__Goal of the exercise__.
Set down again exactly the lines of the listing below that fall between the line holding "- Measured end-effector" and the line holding "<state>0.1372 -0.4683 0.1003", inclusive.

__Given material__.
------------------------------------------------------------------------

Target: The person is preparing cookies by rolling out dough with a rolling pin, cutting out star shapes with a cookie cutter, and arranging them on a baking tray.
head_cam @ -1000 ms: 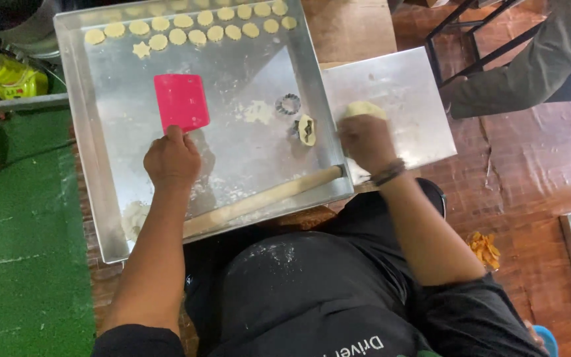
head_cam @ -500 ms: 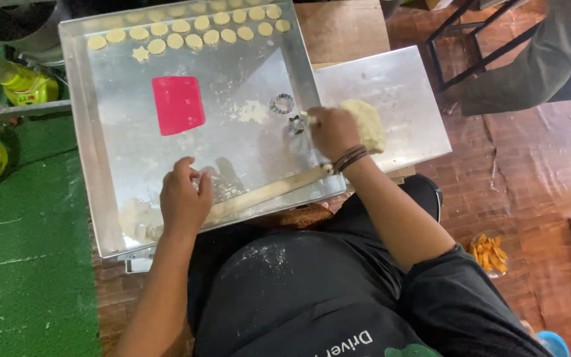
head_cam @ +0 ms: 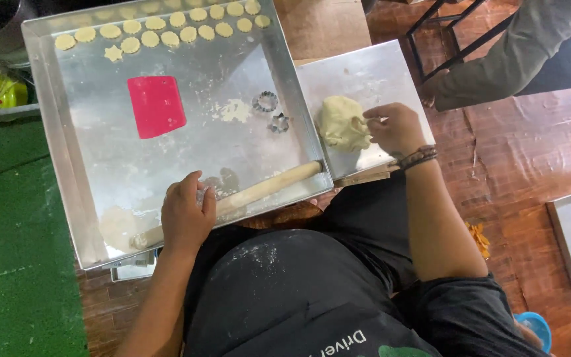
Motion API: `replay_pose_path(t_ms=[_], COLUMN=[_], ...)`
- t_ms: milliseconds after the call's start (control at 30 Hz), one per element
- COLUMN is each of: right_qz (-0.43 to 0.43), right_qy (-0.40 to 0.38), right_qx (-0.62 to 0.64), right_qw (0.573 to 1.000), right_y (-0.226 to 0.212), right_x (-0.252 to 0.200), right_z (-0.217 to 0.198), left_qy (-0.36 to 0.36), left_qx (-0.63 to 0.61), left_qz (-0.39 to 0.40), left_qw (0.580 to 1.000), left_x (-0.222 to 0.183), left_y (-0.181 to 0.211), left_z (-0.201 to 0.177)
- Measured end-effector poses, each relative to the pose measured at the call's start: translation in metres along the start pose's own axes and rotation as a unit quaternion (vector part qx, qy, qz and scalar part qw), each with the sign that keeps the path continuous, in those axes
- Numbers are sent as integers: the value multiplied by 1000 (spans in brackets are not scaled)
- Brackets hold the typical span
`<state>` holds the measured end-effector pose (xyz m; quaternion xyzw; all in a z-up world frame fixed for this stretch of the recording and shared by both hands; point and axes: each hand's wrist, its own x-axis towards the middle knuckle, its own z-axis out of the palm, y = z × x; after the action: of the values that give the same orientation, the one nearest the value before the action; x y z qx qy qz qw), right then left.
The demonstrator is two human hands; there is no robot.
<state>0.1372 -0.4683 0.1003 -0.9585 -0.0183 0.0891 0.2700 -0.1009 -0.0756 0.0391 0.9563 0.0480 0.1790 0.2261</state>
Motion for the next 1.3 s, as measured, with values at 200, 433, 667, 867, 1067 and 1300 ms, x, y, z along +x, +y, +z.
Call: replay_pose_path(t_ms=[200,433,667,867,1067,1300], right_qz=[-129,-93,-95,-78,-20,-33], right_qy=[40,-9,14,-49,-39,64], right_qx=[-167,-293,-269,-180,-151,-185], right_qw=[977,952,958,979,988,980], right_y=[-34,-23,3,-12,-15,38], right_x=[-31,4,37,20,30,63], right_z=[28,52,61,18,34,82], left_qy=[0,6,6,-19,-25,-19], left_qx=[13,3,11,1,-1,-3], left_qz=[-2,-1,-9,-23,-22,-24], left_qw=[1000,1000,1000,1000,999,1000], left_x=[-5,-6,-7,-4,-6,-6], left_y=[-2,-2,-3,4,4,3], left_z=[4,4,5,-4,-3,-4])
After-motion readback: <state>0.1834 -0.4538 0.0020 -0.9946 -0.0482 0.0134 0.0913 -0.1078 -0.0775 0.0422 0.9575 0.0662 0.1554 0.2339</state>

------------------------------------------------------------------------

__Written answer__.
- Measured end-effector poses, each relative to the pose measured at the call's start: translation in metres along the start pose's own axes and rotation as a unit quaternion (vector part qx, qy, qz and scalar part qw), each with the sign that keeps the path continuous, in those axes
- Numbers are sent as integers: the value multiplied by 1000 (spans in brackets are not scaled)
- Brackets hold the typical span
`<state>` holds the measured end-effector pose (xyz m; quaternion xyzw; all in a z-up world frame fixed for this stretch of the recording and shared by both hands; point and axes: each hand's wrist, its own x-axis towards the middle knuckle, its own z-axis out of the palm, y = z × x; after the action: of the values that give the same orientation, the one nearest the value before the action; x y z qx qy qz qw), right then left.
The demonstrator is two human hands; there is no robot.
<state>0.1372 -0.4683 0.1003 -0.9585 -0.0183 0.0891 0.2700 -0.1009 -0.0756 0.0391 0.9563 0.0480 0.1790 0.2261</state>

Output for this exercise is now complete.